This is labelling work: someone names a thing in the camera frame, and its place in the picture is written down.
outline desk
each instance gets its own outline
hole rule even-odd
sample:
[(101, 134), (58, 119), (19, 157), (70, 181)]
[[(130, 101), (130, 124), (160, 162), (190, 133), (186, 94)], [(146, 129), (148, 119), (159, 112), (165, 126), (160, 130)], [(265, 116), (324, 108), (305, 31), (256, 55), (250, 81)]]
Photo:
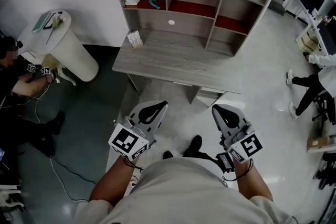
• • • • • • •
| Exercise requirements |
Look through the records and gather every line containing "outline".

| Answer to this task |
outline desk
each instance gets its own outline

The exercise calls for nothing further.